◆ Problem to solve:
From the first line to the last, copy the data below word for word.

◆ Dataset section:
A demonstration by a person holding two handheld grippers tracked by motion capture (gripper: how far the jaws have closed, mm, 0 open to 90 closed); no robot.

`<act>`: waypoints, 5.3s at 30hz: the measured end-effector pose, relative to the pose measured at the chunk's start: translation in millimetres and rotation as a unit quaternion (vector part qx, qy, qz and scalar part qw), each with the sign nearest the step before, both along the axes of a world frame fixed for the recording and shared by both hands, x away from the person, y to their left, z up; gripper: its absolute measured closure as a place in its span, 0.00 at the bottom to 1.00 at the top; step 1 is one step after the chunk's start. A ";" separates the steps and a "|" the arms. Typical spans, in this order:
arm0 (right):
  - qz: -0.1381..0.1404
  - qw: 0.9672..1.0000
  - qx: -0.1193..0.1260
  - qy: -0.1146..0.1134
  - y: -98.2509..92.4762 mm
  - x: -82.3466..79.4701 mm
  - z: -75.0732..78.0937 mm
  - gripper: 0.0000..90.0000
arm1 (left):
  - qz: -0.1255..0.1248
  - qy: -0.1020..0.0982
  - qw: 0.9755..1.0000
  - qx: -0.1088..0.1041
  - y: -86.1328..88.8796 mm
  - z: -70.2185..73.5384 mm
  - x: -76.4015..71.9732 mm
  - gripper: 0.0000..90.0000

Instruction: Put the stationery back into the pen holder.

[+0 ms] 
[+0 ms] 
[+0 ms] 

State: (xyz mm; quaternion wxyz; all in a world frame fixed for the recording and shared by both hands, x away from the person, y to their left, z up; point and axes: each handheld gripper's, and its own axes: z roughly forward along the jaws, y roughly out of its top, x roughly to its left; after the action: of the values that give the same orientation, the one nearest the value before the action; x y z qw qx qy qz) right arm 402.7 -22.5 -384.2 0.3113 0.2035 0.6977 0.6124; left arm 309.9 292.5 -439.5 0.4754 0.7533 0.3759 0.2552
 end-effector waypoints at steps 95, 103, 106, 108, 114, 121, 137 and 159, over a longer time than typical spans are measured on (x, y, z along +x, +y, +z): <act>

◆ Answer to the problem:
A demonstration by a person holding two handheld grippers tracked by motion capture (gripper: how far the jaws have closed, mm, 0 open to 90 closed); no robot.

`<act>`: waypoints, 5.3s at 30hz: the measured end-effector pose, relative to the pose measured at the chunk's start: translation in millimetres and rotation as a unit quaternion (vector part qx, qy, qz and scalar part qw), each with the sign nearest the step before, both along the axes of a world frame fixed for the recording and shared by both hands, x away from the person, y to their left, z up; gripper: its absolute measured closure as a place in its span, 0.00 at the bottom to 1.00 at the top; step 1 is one step after the chunk's start. A ";" separates the steps and a "|" the arms. Typical spans, in this order:
arm0 (right):
  - qz: -0.1381..0.1404
  - qw: 0.9672..1.0000
  - qx: -0.1193..0.1260
  - qy: -0.1146..0.1134
  - y: -98.2509..92.4762 mm
  - x: -82.3466..79.4701 mm
  - z: -75.0732..78.0937 mm
  - gripper: 0.0000..90.0000
arm1 (left):
  - qz: -0.1255..0.1248
  - qy: -0.1020..0.0982
  - qw: 0.9755..1.0000
  - qx: -0.1088..0.1041
  - y: -86.1328..88.8796 mm
  - z: -70.2185..73.5384 mm
  - x: -76.4015..71.9732 mm
  - gripper: 0.0000..90.0000

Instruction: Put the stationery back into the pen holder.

[+0 ms] 
[+0 ms] 
[+0 ms] 

State: (xyz mm; quaternion wxyz; all in a world frame fixed for the recording and shared by both hands, x away from the person, y to their left, z up; point and axes: each handheld gripper's, and its own axes: z roughly forward along the jaws, y roughly out of its top, x roughly to its left; after the action: of the values that give the same orientation, the one nearest the value before the action; x y z qw qx qy qz) right arm 402.7 -22.5 -384.2 0.3113 0.2035 0.6977 0.6124; left arm 309.9 292.5 -439.5 0.4754 0.7533 0.3759 0.2552
 end-effector waypoints at steps 95, 103, 106, 108, 114, 121, 137 and 159, over a longer time than typical spans are measured on (x, y, z along +x, +y, +z): <act>

The output is now complete.